• Problem:
Report each line below that carries the word "instance".

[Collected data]
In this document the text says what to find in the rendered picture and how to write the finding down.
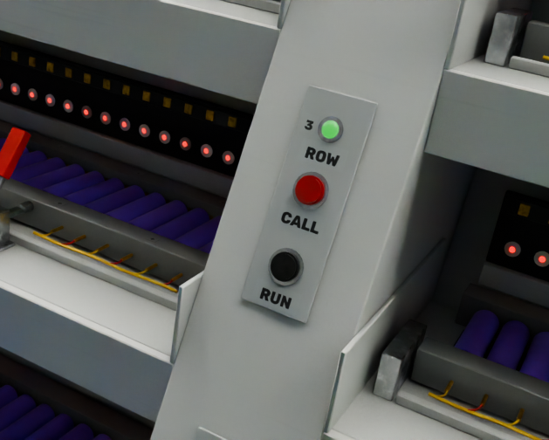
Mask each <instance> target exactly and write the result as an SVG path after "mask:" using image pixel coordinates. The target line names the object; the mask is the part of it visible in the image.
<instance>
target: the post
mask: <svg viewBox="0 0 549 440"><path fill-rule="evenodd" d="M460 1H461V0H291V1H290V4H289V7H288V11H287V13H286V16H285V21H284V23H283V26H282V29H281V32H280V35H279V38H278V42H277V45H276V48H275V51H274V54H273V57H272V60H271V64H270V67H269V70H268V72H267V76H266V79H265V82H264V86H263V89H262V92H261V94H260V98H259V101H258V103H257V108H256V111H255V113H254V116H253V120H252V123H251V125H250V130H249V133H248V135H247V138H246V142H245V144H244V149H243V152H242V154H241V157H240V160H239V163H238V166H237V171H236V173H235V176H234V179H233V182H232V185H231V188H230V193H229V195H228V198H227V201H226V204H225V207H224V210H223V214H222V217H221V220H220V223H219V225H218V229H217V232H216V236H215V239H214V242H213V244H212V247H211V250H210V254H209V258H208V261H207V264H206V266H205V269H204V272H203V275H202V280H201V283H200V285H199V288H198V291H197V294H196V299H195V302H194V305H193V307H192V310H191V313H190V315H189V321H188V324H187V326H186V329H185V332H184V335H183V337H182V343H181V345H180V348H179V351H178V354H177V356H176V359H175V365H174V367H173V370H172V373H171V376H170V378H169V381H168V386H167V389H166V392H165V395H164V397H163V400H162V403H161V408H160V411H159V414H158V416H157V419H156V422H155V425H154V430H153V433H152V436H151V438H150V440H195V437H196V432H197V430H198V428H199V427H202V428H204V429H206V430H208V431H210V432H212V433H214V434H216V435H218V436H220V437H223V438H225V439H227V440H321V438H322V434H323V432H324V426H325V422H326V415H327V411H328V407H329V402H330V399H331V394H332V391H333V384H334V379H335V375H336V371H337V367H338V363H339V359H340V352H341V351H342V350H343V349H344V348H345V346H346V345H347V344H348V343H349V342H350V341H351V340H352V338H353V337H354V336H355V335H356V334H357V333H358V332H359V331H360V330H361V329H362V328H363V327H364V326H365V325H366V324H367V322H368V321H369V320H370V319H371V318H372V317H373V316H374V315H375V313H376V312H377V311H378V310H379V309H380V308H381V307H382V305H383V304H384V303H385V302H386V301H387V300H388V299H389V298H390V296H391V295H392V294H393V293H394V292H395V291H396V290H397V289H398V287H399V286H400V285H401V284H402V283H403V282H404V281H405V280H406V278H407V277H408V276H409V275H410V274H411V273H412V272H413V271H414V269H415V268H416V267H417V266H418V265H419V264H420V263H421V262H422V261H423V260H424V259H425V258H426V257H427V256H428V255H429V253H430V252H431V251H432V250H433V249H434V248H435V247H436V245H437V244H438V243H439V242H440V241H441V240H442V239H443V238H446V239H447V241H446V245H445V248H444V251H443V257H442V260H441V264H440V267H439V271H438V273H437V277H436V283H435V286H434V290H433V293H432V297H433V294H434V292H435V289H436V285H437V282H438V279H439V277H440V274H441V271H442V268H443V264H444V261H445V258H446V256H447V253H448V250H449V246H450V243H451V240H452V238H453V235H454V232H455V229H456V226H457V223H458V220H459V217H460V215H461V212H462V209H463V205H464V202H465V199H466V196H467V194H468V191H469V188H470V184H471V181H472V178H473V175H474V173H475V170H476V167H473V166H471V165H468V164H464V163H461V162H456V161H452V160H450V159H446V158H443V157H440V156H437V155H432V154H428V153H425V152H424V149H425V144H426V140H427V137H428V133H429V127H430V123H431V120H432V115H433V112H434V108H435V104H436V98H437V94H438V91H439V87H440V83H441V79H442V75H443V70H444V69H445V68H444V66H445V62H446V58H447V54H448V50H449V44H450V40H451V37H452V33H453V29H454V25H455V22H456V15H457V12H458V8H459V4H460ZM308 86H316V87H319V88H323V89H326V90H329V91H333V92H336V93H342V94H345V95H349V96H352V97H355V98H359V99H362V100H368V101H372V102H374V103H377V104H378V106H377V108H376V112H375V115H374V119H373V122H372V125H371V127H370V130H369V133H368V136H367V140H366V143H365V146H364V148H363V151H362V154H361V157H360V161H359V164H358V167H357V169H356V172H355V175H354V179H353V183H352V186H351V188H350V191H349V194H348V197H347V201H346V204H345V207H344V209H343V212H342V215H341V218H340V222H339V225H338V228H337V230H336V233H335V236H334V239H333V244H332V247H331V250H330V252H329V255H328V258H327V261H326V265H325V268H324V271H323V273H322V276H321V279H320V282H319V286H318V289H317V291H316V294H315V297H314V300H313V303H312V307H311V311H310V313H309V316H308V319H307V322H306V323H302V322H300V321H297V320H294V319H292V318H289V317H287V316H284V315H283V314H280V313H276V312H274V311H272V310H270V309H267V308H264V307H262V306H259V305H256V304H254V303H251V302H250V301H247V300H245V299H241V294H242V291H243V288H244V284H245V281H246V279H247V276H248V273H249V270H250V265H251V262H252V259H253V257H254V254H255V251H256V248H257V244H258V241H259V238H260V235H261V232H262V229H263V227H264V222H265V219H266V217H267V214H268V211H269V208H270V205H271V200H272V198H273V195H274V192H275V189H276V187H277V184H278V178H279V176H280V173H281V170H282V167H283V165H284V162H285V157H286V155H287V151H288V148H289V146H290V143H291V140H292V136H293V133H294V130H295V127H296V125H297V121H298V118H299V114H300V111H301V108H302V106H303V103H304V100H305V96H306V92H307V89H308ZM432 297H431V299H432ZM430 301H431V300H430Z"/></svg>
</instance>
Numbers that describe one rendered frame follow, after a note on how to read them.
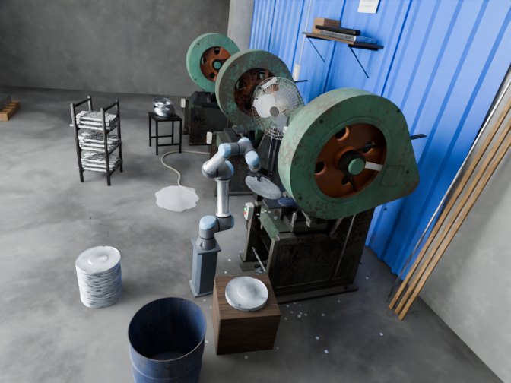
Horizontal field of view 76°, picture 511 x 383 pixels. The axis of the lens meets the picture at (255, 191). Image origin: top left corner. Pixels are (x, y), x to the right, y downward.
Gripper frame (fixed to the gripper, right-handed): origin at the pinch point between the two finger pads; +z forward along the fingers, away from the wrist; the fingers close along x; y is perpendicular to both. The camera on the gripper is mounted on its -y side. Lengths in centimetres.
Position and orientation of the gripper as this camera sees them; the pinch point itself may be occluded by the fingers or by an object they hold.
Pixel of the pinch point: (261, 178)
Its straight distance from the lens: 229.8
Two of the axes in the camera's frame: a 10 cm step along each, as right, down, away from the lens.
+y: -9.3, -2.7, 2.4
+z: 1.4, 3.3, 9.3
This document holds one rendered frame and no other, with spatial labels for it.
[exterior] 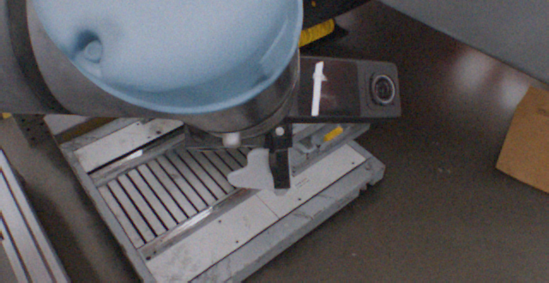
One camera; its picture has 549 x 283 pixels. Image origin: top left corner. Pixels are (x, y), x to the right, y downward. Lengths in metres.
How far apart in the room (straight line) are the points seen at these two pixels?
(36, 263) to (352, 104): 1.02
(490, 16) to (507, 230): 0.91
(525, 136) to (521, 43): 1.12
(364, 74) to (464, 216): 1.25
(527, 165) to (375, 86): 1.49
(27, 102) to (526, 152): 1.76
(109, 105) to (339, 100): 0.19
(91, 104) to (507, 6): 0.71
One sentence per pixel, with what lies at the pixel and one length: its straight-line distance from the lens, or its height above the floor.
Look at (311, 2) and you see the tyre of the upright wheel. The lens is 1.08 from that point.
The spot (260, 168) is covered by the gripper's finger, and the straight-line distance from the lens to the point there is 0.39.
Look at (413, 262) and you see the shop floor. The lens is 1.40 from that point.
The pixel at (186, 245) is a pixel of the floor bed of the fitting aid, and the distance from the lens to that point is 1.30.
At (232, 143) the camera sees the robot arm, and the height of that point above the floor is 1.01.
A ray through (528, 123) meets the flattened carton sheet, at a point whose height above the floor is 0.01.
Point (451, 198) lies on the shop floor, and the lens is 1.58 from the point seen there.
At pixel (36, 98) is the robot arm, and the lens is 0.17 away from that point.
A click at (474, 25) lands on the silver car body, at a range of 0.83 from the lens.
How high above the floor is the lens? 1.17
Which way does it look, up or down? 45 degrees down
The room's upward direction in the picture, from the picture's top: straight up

• Solution:
Mask each <instance> target exactly and write the result as an SVG path after "mask:" using image pixel coordinates. The target line names the object; the mask is the part of it visible in the image.
<instance>
</instance>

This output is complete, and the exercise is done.